En ese maravilloso libro que es El infinito en un junco, de Irene Vallejo, cuenta que en la época del estalinismo, once amigos de la poeta Anna Ajmátova iban memorizando los poemas de su desgarrador poemario Réquiem, mientras lo escribía. Pero, incluso Alejandro Magno –quien tenía debajo de su almohada una espada y La Ilíada, cuando ocupó Persépolis y quemó su valiosa biblioteca, los discípulos del zoroastrismo reconstruyeron palabra por palabra, puesto que recordaban sus libros de memoria. Curioso, la estirpe de Alejandro, los macedonios en Egipto, los ptolomeos, crearon la famosa biblioteca de Alejandría, donde los doctos libros de los griegos y romanos, con los siglos y vía los sabios musulmanes como Averroes de Al Ándalus, junto a Avicena desde Persia, devolvieron a los clásicos a la entonces decadente Europa que propició, sin lugar a dudas, el esplendor de El Renacimiento (no se entendería el Hombre de Vitruvio, de Leonardo da Vinci, sin esos caminos recorridos).
En su provocador libro La utilidad de lo inútil, que en verdad es un manifiesto, Nuccio Ordine, escribe recordando el pasado de la recientes guerras del siglo XX, donde los nazis quemaban libros en la hoguera: “Pero también quien erige murallas, como nos recuerda Borges, puede fácilmente arrojar los libros a las llamas de una hoguera, porque en ambos casos se termina de “quemar el pasado”. Eso evoca al famoso emperador chino Huang Ti, quien decretó la edificación de la infinita muralla china pero también ordenó quemar todos los libros anteriores a él, porque acaso no quería que constara en los anales de la historia que tuvo que desterrar a su madre por libertina.
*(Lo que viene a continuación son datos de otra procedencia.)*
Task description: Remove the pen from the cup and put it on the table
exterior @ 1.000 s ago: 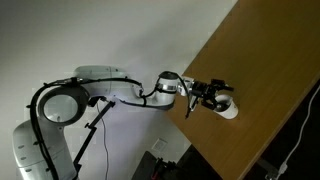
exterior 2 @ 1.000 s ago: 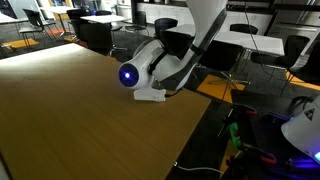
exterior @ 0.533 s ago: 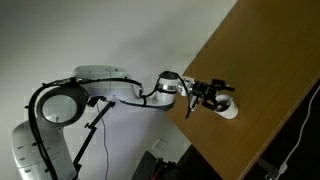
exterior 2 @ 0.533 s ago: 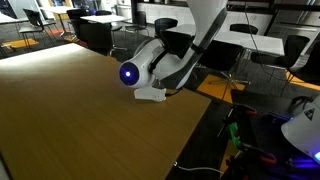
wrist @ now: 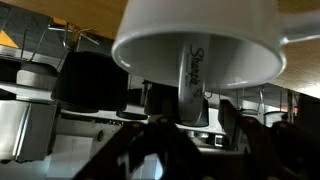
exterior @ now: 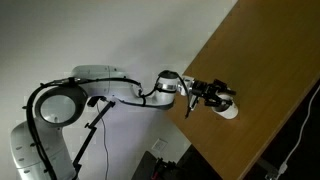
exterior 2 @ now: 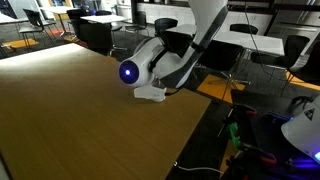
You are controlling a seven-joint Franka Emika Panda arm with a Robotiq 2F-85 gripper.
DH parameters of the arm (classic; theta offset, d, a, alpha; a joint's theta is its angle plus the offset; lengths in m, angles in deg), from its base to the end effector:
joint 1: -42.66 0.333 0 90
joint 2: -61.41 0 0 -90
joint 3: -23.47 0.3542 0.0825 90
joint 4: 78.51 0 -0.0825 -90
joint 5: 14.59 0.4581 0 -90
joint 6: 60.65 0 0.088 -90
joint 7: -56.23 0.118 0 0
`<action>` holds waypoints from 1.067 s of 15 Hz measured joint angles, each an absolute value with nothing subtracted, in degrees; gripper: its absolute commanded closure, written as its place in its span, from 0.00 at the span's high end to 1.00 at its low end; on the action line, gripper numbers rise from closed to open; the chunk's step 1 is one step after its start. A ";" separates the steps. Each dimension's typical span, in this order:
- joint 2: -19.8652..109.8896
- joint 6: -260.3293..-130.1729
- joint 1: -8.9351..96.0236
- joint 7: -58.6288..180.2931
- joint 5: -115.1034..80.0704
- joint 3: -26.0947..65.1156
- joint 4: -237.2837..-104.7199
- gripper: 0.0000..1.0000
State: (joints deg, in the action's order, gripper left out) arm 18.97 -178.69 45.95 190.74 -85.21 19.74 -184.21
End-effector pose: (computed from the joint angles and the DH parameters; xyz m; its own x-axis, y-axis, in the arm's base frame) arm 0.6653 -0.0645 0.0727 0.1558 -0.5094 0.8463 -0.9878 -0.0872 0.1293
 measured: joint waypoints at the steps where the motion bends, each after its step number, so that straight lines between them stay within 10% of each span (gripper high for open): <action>1: 19.00 -178.69 45.95 190.75 -85.20 19.74 -184.22 0.15; 3: 19.07 -178.69 45.95 190.77 -85.20 19.74 -184.24 0.01; 16: 23.22 -176.85 47.28 191.80 -85.26 19.99 -187.59 0.06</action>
State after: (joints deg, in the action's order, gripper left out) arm 23.22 -176.85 47.28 191.80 -85.26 19.99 -187.59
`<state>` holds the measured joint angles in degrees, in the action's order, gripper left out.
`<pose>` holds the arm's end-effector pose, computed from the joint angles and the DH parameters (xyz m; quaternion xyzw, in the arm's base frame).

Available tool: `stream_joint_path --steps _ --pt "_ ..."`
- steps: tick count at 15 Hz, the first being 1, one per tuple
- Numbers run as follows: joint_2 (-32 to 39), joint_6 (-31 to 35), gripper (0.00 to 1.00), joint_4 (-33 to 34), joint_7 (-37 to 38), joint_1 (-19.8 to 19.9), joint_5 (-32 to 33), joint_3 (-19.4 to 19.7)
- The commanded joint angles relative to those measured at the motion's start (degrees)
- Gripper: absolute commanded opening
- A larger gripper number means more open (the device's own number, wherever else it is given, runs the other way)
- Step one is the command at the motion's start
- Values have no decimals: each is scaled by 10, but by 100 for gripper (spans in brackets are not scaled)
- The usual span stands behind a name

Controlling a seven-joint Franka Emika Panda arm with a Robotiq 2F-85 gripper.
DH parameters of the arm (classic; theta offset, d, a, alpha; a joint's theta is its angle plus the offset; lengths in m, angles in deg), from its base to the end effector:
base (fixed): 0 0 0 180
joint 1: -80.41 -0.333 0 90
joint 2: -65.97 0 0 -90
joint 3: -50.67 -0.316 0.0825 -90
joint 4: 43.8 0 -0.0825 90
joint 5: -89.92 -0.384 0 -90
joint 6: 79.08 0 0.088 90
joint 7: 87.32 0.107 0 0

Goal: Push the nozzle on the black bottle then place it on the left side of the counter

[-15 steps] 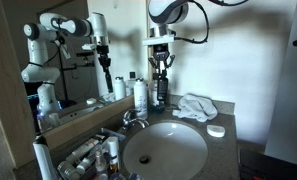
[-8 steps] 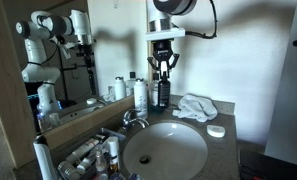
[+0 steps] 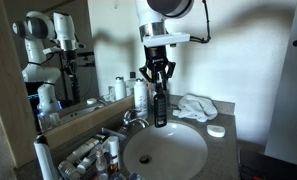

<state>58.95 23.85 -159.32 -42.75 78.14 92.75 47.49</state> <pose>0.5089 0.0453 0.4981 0.9429 -0.3283 -0.0327 0.0452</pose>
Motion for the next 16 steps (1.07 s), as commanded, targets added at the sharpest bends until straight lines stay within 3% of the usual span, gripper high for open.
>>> stream_joint_path --steps 1,7,16 --pt "3 7 12 -3 -64 -12 -23 -15" --pt "4 7 12 -11 -138 -33 -56 -36" --pt "-11 28 12 -41 -179 -58 -62 -65"
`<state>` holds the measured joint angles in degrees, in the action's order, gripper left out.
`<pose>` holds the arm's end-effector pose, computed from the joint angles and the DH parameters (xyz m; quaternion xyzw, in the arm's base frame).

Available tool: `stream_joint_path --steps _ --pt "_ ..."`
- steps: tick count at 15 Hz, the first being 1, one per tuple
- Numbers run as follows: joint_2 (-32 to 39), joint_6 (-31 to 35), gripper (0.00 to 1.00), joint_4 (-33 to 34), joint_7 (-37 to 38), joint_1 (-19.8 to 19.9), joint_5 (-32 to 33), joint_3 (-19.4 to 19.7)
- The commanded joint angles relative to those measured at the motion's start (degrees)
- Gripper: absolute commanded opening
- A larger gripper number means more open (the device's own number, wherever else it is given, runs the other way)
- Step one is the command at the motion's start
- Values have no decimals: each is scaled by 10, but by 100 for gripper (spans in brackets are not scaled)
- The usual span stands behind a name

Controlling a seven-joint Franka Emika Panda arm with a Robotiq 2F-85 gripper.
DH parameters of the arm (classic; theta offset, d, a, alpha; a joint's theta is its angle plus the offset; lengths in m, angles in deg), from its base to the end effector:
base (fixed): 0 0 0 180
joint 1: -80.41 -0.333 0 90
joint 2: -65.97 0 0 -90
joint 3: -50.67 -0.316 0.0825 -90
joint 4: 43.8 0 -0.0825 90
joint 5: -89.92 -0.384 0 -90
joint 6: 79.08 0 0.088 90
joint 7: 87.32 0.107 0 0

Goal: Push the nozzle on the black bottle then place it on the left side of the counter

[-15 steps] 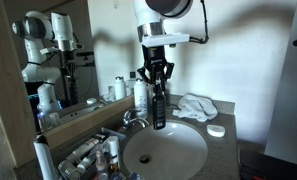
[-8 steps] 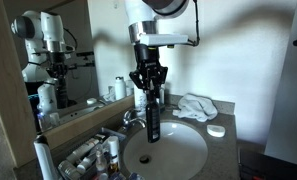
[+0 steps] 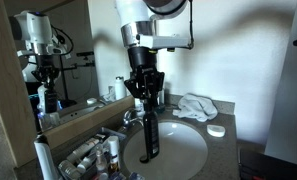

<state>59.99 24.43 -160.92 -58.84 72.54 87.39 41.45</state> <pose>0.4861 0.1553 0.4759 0.9920 -0.1065 -0.0668 0.0142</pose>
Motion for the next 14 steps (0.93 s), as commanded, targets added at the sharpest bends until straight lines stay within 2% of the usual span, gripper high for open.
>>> stream_joint_path --steps 1,8,14 --pt "-24 31 12 -33 -15 -4 -9 -6" --pt "-23 109 12 -84 14 -23 -19 -33" --pt "-18 136 12 -116 40 -39 -16 -55"
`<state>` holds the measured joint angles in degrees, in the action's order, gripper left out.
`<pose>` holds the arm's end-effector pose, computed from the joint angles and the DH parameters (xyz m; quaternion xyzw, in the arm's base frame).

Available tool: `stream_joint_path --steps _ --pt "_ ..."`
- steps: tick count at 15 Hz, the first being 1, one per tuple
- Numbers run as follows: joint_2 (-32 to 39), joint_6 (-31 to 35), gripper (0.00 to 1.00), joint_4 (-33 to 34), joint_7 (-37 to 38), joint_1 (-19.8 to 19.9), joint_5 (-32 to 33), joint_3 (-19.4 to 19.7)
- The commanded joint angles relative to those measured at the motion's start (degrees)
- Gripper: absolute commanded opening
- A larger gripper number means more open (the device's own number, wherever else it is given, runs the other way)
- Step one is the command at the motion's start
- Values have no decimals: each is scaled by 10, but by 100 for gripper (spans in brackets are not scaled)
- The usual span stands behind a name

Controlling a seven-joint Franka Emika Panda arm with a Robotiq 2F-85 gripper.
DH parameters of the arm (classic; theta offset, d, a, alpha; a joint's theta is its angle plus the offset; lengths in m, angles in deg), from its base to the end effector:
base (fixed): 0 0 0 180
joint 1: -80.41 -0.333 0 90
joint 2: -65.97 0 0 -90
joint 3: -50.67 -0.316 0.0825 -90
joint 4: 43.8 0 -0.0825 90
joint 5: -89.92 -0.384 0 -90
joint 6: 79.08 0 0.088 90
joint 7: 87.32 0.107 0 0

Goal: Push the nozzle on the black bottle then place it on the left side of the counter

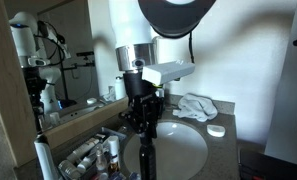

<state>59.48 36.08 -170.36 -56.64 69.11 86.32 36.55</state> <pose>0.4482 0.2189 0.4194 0.9970 -0.0618 -0.0457 0.0084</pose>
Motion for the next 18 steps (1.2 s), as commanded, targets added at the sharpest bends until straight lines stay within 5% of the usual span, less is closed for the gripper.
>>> stream_joint_path --steps 1,7,8,15,18 --pt "-12 22 12 -25 21 -5 -3 -8" --pt "-11 29 12 -32 30 -6 10 -9" --pt "-9 27 56 -30 31 -6 10 -9" --pt "-9 21 99 -27 28 -5 7 -8" --pt "-14 18 100 -22 25 -2 -1 -3"
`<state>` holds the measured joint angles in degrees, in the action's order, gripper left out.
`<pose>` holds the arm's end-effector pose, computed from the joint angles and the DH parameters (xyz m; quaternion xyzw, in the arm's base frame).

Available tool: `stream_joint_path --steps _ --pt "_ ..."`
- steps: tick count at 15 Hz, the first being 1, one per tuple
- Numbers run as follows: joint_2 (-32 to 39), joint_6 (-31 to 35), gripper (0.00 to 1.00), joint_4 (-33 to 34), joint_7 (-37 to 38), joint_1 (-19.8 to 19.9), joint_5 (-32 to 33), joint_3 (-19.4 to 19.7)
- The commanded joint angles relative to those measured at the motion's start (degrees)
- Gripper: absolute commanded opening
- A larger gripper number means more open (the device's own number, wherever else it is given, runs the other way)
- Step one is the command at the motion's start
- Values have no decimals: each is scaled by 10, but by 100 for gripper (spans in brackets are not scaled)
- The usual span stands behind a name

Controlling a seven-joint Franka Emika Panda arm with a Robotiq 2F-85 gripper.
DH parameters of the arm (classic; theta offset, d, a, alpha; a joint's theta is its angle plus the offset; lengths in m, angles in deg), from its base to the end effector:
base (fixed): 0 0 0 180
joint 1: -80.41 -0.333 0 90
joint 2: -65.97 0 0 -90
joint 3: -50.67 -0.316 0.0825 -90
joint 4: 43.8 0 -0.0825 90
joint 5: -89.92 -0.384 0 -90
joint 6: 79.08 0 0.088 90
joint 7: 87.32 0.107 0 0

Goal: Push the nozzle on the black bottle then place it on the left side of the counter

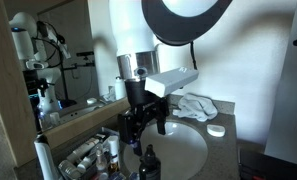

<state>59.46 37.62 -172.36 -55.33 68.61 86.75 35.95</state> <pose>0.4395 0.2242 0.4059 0.9968 -0.0627 -0.0469 0.0151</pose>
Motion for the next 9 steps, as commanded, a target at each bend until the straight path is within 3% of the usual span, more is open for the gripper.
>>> stream_joint_path --steps 1,9 --pt "-19 4 100 0 12 6 -7 6" --pt "-59 -1 100 16 5 32 -14 33"
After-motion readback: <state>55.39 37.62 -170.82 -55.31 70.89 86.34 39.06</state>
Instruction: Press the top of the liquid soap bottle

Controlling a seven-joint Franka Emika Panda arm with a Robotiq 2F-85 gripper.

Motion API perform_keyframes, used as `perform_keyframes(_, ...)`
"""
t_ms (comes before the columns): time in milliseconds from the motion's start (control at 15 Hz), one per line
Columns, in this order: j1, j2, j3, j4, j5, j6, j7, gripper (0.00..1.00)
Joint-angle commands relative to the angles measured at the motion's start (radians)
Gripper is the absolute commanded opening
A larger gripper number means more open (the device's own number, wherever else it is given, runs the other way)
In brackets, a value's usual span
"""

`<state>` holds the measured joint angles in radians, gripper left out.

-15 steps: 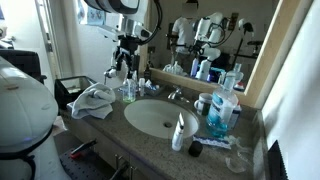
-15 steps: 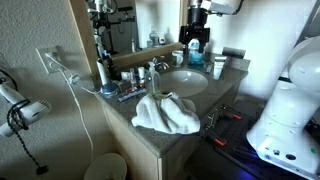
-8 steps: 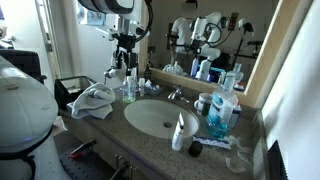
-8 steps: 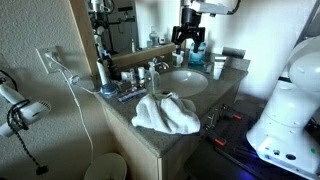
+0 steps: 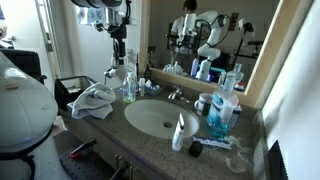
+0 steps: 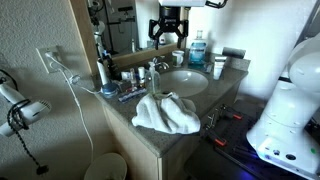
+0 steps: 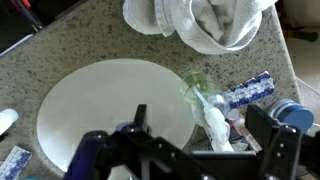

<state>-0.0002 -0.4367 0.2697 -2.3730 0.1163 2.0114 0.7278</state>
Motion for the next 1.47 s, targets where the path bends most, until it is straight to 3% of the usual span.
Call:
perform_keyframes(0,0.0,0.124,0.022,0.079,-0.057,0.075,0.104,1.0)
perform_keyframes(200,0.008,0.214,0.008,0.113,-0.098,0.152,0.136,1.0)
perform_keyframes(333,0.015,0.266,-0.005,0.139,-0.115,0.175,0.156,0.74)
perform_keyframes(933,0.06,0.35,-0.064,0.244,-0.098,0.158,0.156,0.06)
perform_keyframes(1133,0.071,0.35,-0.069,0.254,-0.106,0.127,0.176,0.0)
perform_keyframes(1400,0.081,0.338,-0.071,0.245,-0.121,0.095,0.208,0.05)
Borges, quien relata esto en su ensayo La muralla y los libros razona: “Acaso el incendio de las bibliotecas y la edificación de la muralla son operaciones que de un modo secreto se anulan”, aunque viniendo de él está atravesado por su sutil literatura, como el poema El guardián de los libros: “En el alba dudosa / el padre de mi padre salvó los libros. / Aquí están en la torre donde yazgo, / recordando los días que fueron de otros, / los ajenos y antiguos”.
¿Qué nos queda ahora que hemos analizado cómo los libros son quemados, en ese fuego de la indiferencia? Irene Vallejo nos da una clave: “Tal vez sin saberlo, nosotros –como los fugitivos de Bradbury, los letrados chinos, los seguidores de Zoroastro o los amigos de Anna Ajmátova- conservamos ciertas páginas que nos importa a salvo en la mente. “Yo soy La República de Platón», dice un personaje de Fahrenheit 451. “Yo soy Marco Aurelio”. “El capítulo del Walden de Thoreau vive en Green River…”.
Tal vez, al paso que vamos, debamos pensar que es el libro la auténtica resistencia, que leer es una manera de rebeldía. Acaso sea el tiempo de aprender en fragmentos ese largo poema, el mejor del siglo XX ecuatoriano a mi juicio, de César Dávila Andrade que se llama Catedral Salvaje: “¡Y vi toda la tierra de Tomebamba, florecida! / ¡Sibambe, con sus hoces de azufre, cortando antorchas en la altura! / ¡Las rocas del Carihuayrazo, recamadas de sílice e imanes! / ¡El Cotopaxi, ardiendo en el ascua de su ebúrnea lascivia!”.